Below is a code snippet that I am implementing:-
def loss_fn(Y_prob, Y_true):
criterion = nn.BCELoss()
loss = criterion(Y_prob, Y_true)
return loss
def loss_for_batch(model, X, Y_true, optimizer=None):
Y_prob = model(X)
loss = loss_fn(Y_prob, Y_true)
if optimizer is not None:
loss.backward()
optimizer.step()
optimizer.zero_grad()
return (loss.item())*X.shape[0])
def train():
.
.
.
model.train()
for X_train, Y_train in train_dl:
train_loss_batch = loss_for_batch(
model, X_train, Y_train, optimizer)
.
.
.
model.eval()
for X_val, Y_valin train_dl:
val_loss_batch = loss_for_batch(
model, X_train, Y_train, optimizer)
My question is:-
Since I haven’t used torch.no_grad()
for backward calculation and I am aware of the fact that I should do it considering the computational constraints. But, even if I am not doing it, will it affect my model performance?

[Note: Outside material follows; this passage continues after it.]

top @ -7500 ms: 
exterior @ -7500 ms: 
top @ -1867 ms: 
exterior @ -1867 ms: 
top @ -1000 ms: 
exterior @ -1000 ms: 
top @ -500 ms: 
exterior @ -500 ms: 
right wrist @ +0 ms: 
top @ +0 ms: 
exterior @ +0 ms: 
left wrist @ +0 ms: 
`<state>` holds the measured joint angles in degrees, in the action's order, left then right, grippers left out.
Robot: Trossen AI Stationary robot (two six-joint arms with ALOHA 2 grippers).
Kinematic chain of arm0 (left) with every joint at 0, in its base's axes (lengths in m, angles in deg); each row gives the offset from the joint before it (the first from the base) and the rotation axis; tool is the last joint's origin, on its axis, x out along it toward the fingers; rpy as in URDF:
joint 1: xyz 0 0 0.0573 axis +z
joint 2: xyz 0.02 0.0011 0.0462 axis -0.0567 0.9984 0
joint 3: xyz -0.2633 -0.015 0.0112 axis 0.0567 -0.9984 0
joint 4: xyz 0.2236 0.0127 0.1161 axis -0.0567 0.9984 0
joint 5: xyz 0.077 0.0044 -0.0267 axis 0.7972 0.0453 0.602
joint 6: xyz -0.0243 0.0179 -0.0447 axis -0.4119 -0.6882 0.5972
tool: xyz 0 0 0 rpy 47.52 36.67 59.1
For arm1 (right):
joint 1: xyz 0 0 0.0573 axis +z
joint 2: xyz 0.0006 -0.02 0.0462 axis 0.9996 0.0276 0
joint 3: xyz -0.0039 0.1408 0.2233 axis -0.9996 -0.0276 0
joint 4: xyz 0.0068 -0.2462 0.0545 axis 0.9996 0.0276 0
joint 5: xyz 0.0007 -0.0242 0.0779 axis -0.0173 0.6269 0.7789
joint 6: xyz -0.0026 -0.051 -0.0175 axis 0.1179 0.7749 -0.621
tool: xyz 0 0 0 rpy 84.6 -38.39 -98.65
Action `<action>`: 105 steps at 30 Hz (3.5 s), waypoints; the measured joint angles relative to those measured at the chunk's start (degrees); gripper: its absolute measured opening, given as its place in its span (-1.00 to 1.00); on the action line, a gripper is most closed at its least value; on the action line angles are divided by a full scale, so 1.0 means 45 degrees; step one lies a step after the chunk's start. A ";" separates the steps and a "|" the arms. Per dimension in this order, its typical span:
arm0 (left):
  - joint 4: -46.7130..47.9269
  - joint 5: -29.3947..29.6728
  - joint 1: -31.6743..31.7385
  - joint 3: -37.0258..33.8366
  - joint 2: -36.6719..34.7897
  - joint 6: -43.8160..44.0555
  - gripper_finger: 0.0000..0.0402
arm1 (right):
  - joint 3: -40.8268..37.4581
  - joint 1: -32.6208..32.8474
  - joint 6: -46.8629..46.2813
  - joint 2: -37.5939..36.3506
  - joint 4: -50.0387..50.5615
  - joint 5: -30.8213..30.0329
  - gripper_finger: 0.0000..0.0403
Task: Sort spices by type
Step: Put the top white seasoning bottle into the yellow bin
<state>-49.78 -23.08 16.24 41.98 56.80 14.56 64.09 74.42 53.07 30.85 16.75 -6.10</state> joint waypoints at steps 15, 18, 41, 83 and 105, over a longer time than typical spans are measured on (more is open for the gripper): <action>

My doubt is when I am iterating through the val_dl
, the computation graph which is being made while iterating through the val_dl
will have the loss
variable too, which is having requires_grad
set to True
because I haven’t used torch.no_grad()
, will this graph affect the “next” graph and gradients which will be created on the next iteration through train_dl
and backpropagated through loss.backward
?
Is the loss
tensor being created is the “same” for all the iterations of dataloaders
irrespective of train_dl
or val_dl
?